With a big dose of humility, the Republican-appointed Horst served up details of how the money was lost and found on Thursday morning. By noon, Democrats were crowing with delight.

Who could blame them? Horst’s boss, Gov. Mitch Daniels — out of the country on a private trip to Israel — has held himself out as fiscal disciplinarian, a tough taskmaster who sees public-finance penny-pinching as a virtue to be heralded and modeled by all.

Daniels also rejected the Democrats’ calls for an independent audit of the Indiana Department of Revenue back in December, after his budget analysts found $320 million in lost corporate tax revenues that the DOR didn’t know it had.

So in a bit of political theater, John Gregg, the Democratic candidate who wants to be the next Indiana governor, stood on the Statehouse steps Friday morning, holding up a copy of “Accounting Workbook for Dummies” and a college textbook, “Basic Accounting Skills.”

He promised to keep carrying them around until somebody from the Daniels administration takes them off his hands.

Expect to see more of that from Gregg, a former state lawmaker who’s still struggling to win name recognition in his race against the better known Republican candidate, U.S. Congressman Mike Pence. (The nonpartisan Howey/DePauw Indiana Battleground Poll, released late last week, showed 70 percent of voters know who Pence is. Only 29 percent know who Gregg is.)

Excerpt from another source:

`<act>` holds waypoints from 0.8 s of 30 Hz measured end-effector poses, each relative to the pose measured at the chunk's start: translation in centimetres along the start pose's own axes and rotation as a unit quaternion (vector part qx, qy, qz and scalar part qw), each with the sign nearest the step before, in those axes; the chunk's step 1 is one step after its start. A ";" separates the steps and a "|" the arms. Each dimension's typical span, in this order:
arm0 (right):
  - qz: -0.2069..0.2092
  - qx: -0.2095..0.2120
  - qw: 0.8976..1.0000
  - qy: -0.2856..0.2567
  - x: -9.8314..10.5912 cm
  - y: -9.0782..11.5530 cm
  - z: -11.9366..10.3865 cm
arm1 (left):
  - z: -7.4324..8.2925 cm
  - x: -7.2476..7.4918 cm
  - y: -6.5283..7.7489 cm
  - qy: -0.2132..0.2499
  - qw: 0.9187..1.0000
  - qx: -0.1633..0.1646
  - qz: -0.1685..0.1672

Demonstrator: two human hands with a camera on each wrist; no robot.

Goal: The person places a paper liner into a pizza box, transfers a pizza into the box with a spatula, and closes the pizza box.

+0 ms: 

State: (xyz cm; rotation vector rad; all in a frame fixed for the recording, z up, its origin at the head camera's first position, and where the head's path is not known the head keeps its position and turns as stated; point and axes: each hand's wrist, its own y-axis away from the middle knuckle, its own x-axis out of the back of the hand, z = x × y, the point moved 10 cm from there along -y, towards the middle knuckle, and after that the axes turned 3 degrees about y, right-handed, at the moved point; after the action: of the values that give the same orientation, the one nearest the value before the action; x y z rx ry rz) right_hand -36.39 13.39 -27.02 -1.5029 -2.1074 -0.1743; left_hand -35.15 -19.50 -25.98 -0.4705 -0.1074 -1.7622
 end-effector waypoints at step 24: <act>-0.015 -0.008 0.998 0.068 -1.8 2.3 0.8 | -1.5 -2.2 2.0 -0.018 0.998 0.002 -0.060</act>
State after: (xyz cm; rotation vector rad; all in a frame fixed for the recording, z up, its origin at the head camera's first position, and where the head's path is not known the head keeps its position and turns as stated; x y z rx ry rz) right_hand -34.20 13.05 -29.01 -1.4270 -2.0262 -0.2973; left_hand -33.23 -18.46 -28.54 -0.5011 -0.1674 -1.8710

But aside from the political hay to be made, there may be more revelations about the state revenue department in the months to come. Daniels, backing off on his initial resistance to an outside auditor, has now ordered an independent look at how the department keeps it books.

Ed Feigenbaum, the well-respected publisher of the Indiana Legislative Insight newsletter, reported in a recent issue that state auditors have already found other problems in the department that have yet to be widely revealed.

Feigenbaum reported the staff at the State Board of Accounts found the Department of Revenue was unable to account for all the payments that make up a $47 million balance in a collections fund. They also found that the DOR duplicated, overstated or understated revenues in other accounts.

Those problems may not come close to the half-billion dollar blunders that have been publicly reported so far. But as Daniels himself has often preached, every tax dollar needs to be accounted for by the collectors and spenders of those tax dollars. This story isn’t over yet.